Les appels à la vigilance ou l’antifascisme sans peine
Cette grande peur d’un retour des fantômes du passé se traduit médiatiquement par des « appels à la vigilance » régulièrement répétés. L’objectif des « vigilants » complotistes est d’entretenir et de renforcer la peur du « fascisme » ou de « l’extrême droite » dont on annonce la « résurgence » ou le « retour » sous des « habits neufs », selon un lexique figé et une rhétorique convenue depuis longtemps mis en œuvre. Il s’agit pour eux d’intimider, de marquer et de parquer les suspects, et bien sûr de neutraliser les coupables, les supposés membres de la conspiration fascistoïde, avec leurs complices. C’est ainsi que s’est banalisé un type de journalisme para-policier se proposant de purifier l’espace public en dressant des listes noires.
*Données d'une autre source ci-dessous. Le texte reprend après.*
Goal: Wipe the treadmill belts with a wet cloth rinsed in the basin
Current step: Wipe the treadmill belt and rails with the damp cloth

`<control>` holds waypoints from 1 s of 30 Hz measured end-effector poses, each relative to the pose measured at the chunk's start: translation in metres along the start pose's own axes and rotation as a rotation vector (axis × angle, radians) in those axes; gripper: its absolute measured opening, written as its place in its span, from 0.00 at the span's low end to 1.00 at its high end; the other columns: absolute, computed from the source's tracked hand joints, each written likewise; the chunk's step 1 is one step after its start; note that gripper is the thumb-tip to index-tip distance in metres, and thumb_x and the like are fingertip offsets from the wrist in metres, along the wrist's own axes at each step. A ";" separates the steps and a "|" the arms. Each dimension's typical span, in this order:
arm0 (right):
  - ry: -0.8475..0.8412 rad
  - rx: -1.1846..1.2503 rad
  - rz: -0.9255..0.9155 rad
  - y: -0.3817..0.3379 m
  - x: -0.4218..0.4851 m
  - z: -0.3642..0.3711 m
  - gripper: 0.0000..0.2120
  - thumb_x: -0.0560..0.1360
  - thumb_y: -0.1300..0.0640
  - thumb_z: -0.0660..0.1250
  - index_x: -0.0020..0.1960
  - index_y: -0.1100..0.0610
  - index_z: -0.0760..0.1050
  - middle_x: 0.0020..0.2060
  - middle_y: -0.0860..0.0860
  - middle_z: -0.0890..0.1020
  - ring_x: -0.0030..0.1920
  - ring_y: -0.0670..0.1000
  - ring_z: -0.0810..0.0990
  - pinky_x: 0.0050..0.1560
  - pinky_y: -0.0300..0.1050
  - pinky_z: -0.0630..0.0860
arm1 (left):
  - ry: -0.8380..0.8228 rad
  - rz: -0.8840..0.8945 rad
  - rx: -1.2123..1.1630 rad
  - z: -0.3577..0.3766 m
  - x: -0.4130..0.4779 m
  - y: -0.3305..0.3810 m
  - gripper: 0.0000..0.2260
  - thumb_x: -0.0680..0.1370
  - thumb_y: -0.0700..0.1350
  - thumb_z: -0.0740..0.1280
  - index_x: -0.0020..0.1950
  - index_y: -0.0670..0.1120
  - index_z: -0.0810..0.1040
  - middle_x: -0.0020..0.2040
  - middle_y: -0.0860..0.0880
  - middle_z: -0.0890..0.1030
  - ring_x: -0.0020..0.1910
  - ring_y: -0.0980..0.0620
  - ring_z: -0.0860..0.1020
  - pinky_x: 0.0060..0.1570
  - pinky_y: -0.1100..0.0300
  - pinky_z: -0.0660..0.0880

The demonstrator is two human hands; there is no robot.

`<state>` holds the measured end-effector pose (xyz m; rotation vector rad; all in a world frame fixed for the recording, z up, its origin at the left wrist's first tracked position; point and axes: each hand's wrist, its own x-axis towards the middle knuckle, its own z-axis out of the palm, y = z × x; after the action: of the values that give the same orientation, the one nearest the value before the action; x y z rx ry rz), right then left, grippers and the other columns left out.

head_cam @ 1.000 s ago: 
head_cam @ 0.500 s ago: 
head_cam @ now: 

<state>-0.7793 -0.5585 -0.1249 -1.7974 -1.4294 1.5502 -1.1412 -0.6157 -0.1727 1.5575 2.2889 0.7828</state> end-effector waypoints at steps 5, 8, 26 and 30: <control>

En France comme dans d’autres pays européens, mais en France plus qu’ailleurs, le complotisme néo-antifasciste consiste, avec l’inquiétude requise, à prétendre voir partout des « fascistes » ou des « nazis » cachés qui conspireraient pour prendre le pouvoir, et à dénoncer corrélativement leurs supposés complices masqués, intellectuels ou journalistes, qui s’emploieraient à les légitimer en les fréquentant ou en entretenant des relations avec eux de diverses manières, tout contact avec les politiquement « impurs » impliquant une contamination idéologique et une complicité politique. Pour les néo-antifascistes en lutte contre « l’extrême droite » – entité si évidemment diabolique qu’ils n’éprouvent pas le besoin de la définir –, la liberté d’expression et de discussion est donc suprêmement dangereuse. Le simple dialogue entre deux citoyens en désaccord sur des questions politiques fondamentales conduirait à la « confusion des idées », comme vient de le réaffirmer rituellement Edwy Plenel dans un essai polémique (L’Appel à la vigilance. Face à l’extrême droite, La Découverte, 2023) où il tente de ressusciter un fumeux « Appel à la vigilance » qu’il avait publié le 13 juillet 1993 dans Le Monde."